D’ailleurs, tout besoin provient d’un vide, corporel ou spirituel ; on le comble en prenant la nourriture du corps ou de l’esprit ; or, ce qui remplit le mieux est ce qui a le plus de réalité : est-ce donc le corps, ou bien est-ce l’opinion vraie, la science, l’intuition intellectuelle, la vertu ? Le plus réel est assurément ce qui tient de l’essence vraie, immuable, immortelle, ou se produit dans une nature de cette sorte, car essence, science et vérité sont liées. Donc le corps a moins de vérité et moins d’être que l’âme, et ce qui entretient le corps a moins de vérité et moins d’être que ce qui entretient l’âme. Si le plaisir consiste à satisfaire un besoin, à se remplir de ce qui convient à la nature propre, se remplir de réel est un plaisir plus vrai et plus solide. Ceux donc qui ne connaissent ni sagesse ni vertu et ne font que se quereller et se battre pour la satisfaction de leurs désirs bestiaux, se battent, au bout du compte, pour des ombres, comme les Troyens, jadis, pour le fantôme d’Hélène. Si les natures irascibles, qui poursuivent des buts moins vils, d’ambition, d’honneur, savent se plier aux ordres de la science et de la raison, elles cessent alors de presser de simples ombres et leurs plaisirs acquièrent

  1. Cf.

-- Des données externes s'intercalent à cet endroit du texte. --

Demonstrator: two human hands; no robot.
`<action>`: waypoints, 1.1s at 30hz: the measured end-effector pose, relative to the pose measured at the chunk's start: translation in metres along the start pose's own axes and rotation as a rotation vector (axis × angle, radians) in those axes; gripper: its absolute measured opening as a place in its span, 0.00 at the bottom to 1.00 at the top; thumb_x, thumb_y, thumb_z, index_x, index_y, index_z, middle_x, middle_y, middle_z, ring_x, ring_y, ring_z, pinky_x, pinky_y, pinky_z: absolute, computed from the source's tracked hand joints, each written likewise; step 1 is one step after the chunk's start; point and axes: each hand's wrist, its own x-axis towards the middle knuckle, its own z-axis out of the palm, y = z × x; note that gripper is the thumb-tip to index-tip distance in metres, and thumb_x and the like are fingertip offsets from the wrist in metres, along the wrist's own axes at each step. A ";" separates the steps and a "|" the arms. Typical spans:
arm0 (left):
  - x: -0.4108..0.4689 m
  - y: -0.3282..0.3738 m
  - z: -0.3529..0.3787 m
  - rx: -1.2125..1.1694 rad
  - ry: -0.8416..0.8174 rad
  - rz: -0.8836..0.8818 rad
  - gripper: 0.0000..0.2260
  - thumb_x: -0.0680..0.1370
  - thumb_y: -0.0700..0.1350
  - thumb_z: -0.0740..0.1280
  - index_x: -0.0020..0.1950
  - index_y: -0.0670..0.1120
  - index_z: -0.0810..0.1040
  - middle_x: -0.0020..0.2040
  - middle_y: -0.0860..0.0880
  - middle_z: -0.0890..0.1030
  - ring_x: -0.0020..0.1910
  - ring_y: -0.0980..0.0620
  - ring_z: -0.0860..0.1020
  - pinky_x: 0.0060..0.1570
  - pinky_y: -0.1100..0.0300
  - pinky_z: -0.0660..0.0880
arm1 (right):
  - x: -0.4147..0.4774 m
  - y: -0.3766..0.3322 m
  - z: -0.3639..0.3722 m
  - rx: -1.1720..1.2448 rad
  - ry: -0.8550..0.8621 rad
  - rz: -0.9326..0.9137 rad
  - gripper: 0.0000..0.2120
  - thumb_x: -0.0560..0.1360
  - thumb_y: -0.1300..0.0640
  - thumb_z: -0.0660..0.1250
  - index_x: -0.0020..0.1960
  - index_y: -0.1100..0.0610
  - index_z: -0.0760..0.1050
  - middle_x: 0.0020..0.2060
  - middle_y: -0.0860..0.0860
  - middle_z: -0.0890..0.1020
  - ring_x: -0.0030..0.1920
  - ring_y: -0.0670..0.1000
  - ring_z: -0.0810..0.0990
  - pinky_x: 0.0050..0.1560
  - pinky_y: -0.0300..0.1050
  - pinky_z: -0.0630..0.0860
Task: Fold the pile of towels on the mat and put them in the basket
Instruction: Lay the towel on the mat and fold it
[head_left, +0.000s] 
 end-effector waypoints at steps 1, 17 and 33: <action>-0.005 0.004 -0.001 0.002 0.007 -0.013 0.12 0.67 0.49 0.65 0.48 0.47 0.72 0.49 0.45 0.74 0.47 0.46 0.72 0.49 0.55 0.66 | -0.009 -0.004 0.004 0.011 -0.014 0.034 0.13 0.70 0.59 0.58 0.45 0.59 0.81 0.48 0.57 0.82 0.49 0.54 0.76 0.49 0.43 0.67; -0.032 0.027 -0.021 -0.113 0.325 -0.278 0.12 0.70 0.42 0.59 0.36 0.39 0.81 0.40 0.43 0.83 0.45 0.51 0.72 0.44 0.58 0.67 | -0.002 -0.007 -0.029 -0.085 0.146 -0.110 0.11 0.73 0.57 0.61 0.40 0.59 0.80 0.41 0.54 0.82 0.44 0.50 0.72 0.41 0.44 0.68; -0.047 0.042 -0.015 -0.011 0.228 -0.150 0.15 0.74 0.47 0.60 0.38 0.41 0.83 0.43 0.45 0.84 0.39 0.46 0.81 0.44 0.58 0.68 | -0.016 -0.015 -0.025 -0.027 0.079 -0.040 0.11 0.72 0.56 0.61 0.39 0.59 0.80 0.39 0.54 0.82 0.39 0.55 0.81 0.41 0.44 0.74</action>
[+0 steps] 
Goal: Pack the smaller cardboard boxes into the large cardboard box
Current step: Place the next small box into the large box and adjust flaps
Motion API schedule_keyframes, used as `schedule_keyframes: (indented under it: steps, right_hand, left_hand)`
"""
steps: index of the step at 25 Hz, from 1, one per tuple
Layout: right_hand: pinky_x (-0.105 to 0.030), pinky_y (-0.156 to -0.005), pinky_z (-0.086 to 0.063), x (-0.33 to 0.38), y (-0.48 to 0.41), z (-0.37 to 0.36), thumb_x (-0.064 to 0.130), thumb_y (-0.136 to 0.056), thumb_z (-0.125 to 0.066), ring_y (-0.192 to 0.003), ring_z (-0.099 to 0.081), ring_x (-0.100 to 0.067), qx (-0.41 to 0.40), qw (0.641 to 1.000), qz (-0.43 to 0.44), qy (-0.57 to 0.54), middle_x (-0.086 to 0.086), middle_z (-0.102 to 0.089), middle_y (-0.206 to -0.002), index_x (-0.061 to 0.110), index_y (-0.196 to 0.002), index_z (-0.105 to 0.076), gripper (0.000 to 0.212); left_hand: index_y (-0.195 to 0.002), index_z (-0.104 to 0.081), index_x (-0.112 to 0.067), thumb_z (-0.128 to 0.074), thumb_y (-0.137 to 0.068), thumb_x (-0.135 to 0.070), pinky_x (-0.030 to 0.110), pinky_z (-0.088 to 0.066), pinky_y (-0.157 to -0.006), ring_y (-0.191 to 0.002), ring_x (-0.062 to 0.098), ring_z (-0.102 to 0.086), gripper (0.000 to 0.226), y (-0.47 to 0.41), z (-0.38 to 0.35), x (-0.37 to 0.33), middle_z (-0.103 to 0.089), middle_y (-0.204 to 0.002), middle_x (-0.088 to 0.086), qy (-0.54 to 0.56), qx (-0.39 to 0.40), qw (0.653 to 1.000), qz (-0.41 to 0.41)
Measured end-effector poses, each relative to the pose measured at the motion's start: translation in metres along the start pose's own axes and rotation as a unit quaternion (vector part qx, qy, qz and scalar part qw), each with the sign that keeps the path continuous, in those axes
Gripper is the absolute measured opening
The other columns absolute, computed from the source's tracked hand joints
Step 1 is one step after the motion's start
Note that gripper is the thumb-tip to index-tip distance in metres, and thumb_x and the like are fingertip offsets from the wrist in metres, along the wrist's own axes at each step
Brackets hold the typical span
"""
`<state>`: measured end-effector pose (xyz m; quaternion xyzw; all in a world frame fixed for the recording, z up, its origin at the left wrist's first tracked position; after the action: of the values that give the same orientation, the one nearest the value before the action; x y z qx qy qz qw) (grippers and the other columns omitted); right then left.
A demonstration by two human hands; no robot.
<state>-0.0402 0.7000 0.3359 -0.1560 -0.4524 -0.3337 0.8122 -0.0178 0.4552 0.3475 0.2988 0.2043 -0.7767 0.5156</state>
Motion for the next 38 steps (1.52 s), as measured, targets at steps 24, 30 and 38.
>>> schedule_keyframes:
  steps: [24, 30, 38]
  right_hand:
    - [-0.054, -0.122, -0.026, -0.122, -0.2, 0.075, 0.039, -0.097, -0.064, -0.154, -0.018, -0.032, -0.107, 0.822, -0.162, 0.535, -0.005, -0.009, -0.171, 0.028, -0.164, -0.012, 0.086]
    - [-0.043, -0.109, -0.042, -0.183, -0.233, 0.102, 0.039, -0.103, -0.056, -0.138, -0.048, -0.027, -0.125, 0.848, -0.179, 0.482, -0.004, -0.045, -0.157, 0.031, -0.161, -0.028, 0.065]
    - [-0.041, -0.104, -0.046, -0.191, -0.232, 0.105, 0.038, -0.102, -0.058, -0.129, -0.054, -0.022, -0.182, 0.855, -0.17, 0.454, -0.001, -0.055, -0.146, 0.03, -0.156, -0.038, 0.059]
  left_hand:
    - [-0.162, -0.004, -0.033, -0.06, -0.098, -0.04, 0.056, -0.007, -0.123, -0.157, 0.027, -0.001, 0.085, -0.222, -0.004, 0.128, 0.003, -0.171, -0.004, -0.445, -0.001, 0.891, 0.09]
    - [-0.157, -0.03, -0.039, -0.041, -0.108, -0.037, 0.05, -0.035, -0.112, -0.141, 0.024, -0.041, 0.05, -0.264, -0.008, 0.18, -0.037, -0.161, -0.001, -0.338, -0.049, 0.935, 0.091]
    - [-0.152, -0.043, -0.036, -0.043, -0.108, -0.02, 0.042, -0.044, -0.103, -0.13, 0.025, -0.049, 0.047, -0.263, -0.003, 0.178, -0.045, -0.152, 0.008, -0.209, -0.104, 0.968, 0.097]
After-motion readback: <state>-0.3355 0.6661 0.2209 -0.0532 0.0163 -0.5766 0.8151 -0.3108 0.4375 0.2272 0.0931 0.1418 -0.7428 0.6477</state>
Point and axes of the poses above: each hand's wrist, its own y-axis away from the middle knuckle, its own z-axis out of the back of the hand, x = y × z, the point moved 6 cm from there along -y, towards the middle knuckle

Gorgias, 500 a, Phédon, 69 b/c. Nous retrouverons dans le Philèbe, 31 b-55 c, plus développée et plus scientifique, la distinction entre plaisirs impurs ou faux et plaisirs purs ou vrais (exemples de ceux-ci : les belles figures, les beaux sons, les odeurs [cf. Rép. 584 b], les plaisirs intellectuels).